Description of the task
When a line below holds the string "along", show that line.

-- Opening Marker --

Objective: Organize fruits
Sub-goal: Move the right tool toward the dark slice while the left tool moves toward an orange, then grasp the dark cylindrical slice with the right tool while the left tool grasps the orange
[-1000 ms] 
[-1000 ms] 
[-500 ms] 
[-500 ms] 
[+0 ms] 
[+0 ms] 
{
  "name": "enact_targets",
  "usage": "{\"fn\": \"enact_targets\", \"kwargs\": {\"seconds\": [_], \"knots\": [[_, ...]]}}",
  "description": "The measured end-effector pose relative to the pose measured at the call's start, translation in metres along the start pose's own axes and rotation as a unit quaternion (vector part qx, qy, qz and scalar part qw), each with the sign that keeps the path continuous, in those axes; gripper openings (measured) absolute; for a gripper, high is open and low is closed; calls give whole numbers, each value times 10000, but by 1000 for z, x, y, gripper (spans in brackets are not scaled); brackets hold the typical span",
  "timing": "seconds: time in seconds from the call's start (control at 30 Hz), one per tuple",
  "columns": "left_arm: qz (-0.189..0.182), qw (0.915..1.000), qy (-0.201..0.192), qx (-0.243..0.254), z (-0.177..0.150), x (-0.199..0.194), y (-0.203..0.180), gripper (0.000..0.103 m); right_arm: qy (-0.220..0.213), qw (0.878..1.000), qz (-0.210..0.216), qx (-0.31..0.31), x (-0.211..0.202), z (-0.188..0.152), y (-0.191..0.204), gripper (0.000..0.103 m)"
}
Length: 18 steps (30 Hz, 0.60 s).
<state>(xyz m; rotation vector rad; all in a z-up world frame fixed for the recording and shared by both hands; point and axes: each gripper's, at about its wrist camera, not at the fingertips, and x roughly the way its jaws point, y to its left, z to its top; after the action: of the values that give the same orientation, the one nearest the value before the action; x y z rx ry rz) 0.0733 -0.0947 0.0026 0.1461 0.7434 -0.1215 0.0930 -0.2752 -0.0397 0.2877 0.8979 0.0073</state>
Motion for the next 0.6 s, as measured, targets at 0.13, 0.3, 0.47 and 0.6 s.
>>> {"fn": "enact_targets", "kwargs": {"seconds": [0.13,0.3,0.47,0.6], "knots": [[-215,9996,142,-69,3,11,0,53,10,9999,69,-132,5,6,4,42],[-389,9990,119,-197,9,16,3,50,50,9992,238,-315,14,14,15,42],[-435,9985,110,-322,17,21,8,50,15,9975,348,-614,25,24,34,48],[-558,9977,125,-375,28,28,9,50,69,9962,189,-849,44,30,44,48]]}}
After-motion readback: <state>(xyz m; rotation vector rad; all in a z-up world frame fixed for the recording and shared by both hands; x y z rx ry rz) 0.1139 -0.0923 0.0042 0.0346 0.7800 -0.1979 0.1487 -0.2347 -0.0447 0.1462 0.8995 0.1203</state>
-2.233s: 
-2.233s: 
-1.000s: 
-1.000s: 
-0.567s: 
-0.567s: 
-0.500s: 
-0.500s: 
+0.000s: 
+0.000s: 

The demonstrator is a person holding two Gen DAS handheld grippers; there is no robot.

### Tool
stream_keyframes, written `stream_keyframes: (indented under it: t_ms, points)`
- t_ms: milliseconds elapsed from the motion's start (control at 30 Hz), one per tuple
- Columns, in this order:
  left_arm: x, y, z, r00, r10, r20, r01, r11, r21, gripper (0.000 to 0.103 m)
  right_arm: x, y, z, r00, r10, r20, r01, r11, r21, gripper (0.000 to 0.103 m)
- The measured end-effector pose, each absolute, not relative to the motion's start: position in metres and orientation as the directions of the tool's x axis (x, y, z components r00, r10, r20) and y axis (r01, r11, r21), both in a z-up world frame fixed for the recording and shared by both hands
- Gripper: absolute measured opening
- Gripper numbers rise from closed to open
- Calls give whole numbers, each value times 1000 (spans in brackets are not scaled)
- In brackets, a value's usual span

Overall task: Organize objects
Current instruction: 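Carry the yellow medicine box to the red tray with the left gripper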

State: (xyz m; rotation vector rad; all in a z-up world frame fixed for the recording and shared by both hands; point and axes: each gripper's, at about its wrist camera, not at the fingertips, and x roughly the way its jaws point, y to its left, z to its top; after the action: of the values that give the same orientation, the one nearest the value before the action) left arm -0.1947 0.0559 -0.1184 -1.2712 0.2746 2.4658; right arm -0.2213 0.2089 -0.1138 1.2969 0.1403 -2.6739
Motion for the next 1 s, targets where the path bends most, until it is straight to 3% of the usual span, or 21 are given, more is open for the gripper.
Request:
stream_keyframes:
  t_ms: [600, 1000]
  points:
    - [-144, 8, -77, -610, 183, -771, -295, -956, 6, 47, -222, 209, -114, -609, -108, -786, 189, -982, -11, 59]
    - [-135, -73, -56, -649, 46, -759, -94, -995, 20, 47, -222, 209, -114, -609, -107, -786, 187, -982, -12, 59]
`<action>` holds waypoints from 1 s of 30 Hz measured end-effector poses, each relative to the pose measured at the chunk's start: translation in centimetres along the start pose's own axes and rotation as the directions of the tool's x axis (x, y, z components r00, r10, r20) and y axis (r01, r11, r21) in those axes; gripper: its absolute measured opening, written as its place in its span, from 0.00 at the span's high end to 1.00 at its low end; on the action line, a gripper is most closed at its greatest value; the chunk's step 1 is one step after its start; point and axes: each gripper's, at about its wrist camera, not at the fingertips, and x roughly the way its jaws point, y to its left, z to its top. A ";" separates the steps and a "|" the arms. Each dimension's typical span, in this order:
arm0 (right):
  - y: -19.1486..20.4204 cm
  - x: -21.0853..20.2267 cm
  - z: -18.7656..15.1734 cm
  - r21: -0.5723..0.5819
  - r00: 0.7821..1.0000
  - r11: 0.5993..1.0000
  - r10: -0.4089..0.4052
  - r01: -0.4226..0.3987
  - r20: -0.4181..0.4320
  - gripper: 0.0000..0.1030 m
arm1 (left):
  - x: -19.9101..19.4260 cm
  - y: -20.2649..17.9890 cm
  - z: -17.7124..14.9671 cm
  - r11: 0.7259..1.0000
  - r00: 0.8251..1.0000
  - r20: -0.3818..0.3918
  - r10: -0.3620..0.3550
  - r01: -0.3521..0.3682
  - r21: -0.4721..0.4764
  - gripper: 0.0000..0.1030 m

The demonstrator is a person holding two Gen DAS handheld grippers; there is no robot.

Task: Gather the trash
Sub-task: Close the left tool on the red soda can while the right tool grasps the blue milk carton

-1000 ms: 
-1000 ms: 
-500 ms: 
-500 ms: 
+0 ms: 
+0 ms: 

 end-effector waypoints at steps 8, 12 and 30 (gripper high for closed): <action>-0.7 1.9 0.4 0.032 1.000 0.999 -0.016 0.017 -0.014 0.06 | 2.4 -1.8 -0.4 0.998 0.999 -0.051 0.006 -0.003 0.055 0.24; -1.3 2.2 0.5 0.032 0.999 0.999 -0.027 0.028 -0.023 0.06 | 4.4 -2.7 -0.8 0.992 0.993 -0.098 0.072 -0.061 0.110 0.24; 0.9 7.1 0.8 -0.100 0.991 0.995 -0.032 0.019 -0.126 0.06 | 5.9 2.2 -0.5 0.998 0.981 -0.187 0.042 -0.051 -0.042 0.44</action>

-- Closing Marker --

Task solution
  "description": "The measured end-effector pose relative to the pose measured at the call's start, translation in metres along the start pose's own axes and rotation as a unit quaternion (vector part qx, qy, qz and scalar part qw), each with the sign that keeps the path continuous, in those axes; gripper openings (measured) absolute; for a gripper, high is open and low is closed; calls give whole numbers, each value times 10000, but by 1000 for z, x, y, gripper (spans in brackets are not scaled); brackets hold the typical span",
`<action>` holds waypoints from 1 s of 30 Hz measured end-effector poses, each relative to the pose measured at the chunk's start: translation in centimetres along the start pose's own axes and rotation as the directions of the tool's x axis (x, y, z components r00, r10, r20) and y axis (r01, r11, r21) in those axes; gripper: its absolute measured opening, written as its place in its span, from 0.00 at the span's high end to 1.00 at its low end; on the action line, a gripper is most closed at its greatest value; the chunk's step 1 is one step after its start; point and axes: each gripper's, at about its wrist camera, not at the fingertips, and x roughly the way its jaws point, y to its left, z to its top. A ";" separates the steps and a "|" the arms. Each dimension's typical span, in this order:

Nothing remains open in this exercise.